=== The data ===

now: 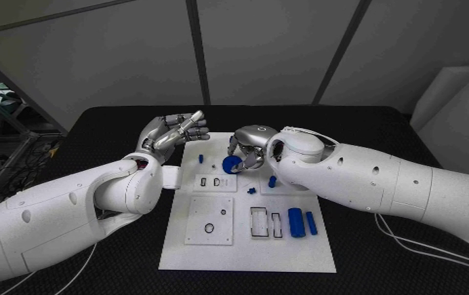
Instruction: Assemble the parts on the task board
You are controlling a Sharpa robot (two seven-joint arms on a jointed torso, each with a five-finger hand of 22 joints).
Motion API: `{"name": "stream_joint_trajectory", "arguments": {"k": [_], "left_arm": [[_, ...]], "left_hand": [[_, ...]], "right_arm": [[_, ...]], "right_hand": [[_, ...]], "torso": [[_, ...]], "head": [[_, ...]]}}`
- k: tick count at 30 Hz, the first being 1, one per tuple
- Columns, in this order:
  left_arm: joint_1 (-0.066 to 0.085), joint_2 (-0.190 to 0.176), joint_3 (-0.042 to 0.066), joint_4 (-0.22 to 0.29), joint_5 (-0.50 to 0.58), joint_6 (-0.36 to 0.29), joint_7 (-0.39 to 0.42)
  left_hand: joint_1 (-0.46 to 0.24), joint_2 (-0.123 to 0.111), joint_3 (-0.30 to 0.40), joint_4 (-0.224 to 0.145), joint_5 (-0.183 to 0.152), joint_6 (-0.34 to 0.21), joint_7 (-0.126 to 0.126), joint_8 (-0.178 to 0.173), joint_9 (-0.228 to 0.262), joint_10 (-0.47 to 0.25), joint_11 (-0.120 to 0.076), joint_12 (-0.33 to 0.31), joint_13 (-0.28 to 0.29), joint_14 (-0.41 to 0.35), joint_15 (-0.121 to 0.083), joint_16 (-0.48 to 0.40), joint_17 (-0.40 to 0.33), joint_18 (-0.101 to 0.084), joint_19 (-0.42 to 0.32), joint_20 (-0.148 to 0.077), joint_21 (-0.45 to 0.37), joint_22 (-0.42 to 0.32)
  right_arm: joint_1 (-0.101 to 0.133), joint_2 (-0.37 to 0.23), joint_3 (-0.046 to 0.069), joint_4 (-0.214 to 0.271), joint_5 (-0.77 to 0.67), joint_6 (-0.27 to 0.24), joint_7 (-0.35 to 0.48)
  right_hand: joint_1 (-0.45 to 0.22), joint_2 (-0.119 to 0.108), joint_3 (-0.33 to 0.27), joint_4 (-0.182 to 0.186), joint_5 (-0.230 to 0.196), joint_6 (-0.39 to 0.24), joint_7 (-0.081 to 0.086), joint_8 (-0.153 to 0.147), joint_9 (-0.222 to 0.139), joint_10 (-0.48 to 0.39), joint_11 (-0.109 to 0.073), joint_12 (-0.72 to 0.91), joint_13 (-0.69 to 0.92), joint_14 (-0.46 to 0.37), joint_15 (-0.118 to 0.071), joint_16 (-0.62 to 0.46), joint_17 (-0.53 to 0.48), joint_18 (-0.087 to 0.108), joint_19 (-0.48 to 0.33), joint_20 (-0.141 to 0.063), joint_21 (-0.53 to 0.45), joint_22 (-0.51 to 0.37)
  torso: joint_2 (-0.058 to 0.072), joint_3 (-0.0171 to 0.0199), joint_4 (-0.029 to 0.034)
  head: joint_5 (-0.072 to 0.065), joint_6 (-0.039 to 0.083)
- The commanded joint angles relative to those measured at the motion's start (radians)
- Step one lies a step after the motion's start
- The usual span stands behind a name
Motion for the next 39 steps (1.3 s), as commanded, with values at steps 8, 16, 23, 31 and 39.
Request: {"name": "stream_joint_trajectory", "arguments": {"k": [8,16,23,31,39], "left_arm": [[0.001,0.000,0.001,0.000,-0.007,0.012,0.004],[0.001,0.000,0.001,0.000,-0.007,0.011,0.004],[0.001,0.000,0.001,-0.001,-0.007,0.012,0.004],[0.001,0.001,0.001,-0.002,-0.007,0.012,0.003],[0.001,0.001,0.001,-0.003,-0.007,0.013,0.002]], "left_hand": [[0.002,0.009,-0.001,-0.007,-0.004,0.003,0.003,-0.006,0.000,-0.002,0.002,-0.005,0.000,-0.006,0.002,-0.006,0.002,-0.020,-0.002,0.001,0.006,-0.001],[0.002,0.009,-0.001,-0.007,-0.004,0.003,0.003,-0.006,0.000,-0.002,0.002,-0.005,0.000,-0.006,0.002,-0.006,0.002,-0.020,-0.002,0.001,0.006,-0.001],[0.002,0.009,-0.001,-0.007,-0.004,0.003,0.003,-0.006,0.000,-0.002,0.002,-0.005,0.000,-0.006,0.002,-0.006,0.002,-0.020,-0.002,0.001,0.006,-0.001],[0.002,0.009,-0.001,-0.009,-0.004,0.003,0.004,-0.007,0.000,-0.002,0.002,-0.006,0.000,-0.006,0.002,-0.007,0.002,-0.020,-0.003,0.001,0.006,-0.001],[0.002,0.009,-0.001,-0.009,-0.004,0.003,0.004,-0.007,0.000,-0.002,0.002,-0.006,0.000,-0.006,0.002,-0.007,0.002,-0.020,-0.003,0.001,0.006,-0.001]], "right_arm": [[0.001,-0.007,0.000,0.007,-0.006,0.053,-0.002],[0.001,-0.001,-0.001,-0.011,-0.011,0.051,-0.005],[-0.001,0.006,-0.012,-0.017,-0.022,0.035,-0.010],[-0.001,0.011,-0.025,-0.018,-0.051,0.014,-0.024],[-0.004,0.000,-0.026,0.007,-0.065,-0.026,-0.027]], "right_hand": [[0.006,0.007,-0.008,0.001,0.008,0.017,-0.001,0.005,0.002,0.002,0.003,0.008,0.005,0.073,0.008,0.002,0.108,-0.004,0.004,0.006,-0.002,0.122],[0.019,0.029,0.001,-0.008,0.026,0.042,-0.004,0.014,0.007,0.004,0.000,0.012,0.010,0.073,0.006,0.003,0.110,-0.004,0.005,0.005,-0.002,0.123],[0.026,0.056,0.016,-0.018,0.033,0.082,-0.012,0.030,0.013,0.012,-0.007,0.022,0.021,0.073,0.001,0.004,0.113,-0.005,0.009,0.001,0.001,0.129],[0.039,0.077,0.038,-0.034,0.020,0.117,-0.026,0.044,0.017,0.019,-0.019,0.028,0.029,0.074,-0.009,0.006,0.116,-0.007,0.014,-0.008,0.004,0.135],[0.040,0.079,0.048,-0.040,0.031,0.126,-0.029,0.046,0.017,0.022,-0.022,0.031,0.033,0.075,-0.013,0.007,0.118,-0.008,0.017,-0.012,0.005,0.139]], "torso": [[0.000,0.0004,-0.0006],[0.000,0.0000,0.0007],[0.000,0.0003,-0.0005],[0.000,0.0007,-0.0009],[0.000,0.0014,-0.0010]], "head": [[0.001,-0.003],[0.002,-0.005],[0.003,-0.008],[0.004,-0.010],[0.005,-0.010]]}}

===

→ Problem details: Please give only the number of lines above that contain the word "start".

→ Solution to the exercise: 2